5 Kubernetes Cost Optimization Strategies That Save $50K/Year

Practical Kubernetes cost optimization strategies using FinOps, rightsizing, spot nodes, autoscaling, and resource quotas. Save $50K+ annually on K8s clusters.

5 Kubernetes Cost Optimization Strategies That Save $50K/Year

Kubernetes has become the default orchestration platform for containerized workloads, but it has also become one of the largest line items on cloud bills. A 2025 CNCF survey found that 68% of organizations running production Kubernetes clusters overspend by 30-45% due to overprovisioned nodes, idle pods, and misconfigured autoscaling. For a mid-size deployment running 50-100 nodes on AWS EKS or Azure AKS, that overspend translates to $40,000-$80,000 annually in wasted compute.

This guide covers five specific, production-tested optimization strategies. These are not theoretical recommendations — they are drawn from FinOps engagements across EKS, AKS, and GKE clusters where the goal was measurable cost reduction without sacrificing application performance or reliability.

[IMAGE: Dashboard showing Kubernetes cluster cost breakdown by namespace, with cost allocation percentages and savings opportunities highlighted in a dark-themed FinOps interface]

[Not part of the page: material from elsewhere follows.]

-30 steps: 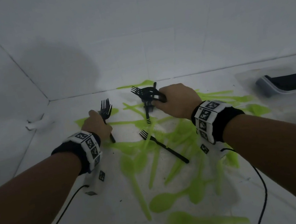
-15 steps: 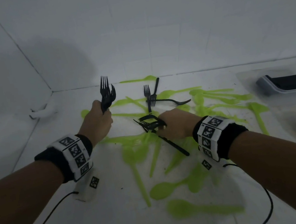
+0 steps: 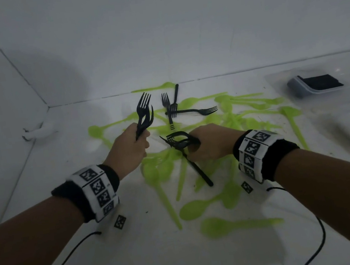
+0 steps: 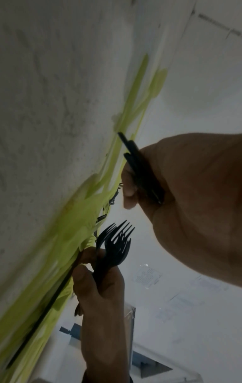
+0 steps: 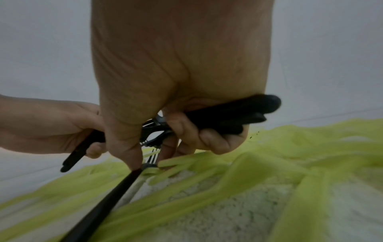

Strategy 1: Right-Size Pod Resource Requests and Limits

The single most impactful optimization. Most teams set CPU and memory requests during initial deployment and never revisit them. The result: pods requesting 2 CPU cores while averaging 0.3 cores of actual usage, and requesting 4Gi of memory while using 800Mi.

The Problem in Numbers

A pod requesting 2 CPU / 4Gi memory on an m6i.xlarge node (4 vCPU / 16Gi) consumes half the node's schedulable capacity. If that pod actually uses 0.3 CPU / 800Mi, you are paying for 1.7 CPU and 3.2Gi of memory that sits completely idle — but cannot be scheduled to other pods because the Kubernetes scheduler respects requests, not actual usage.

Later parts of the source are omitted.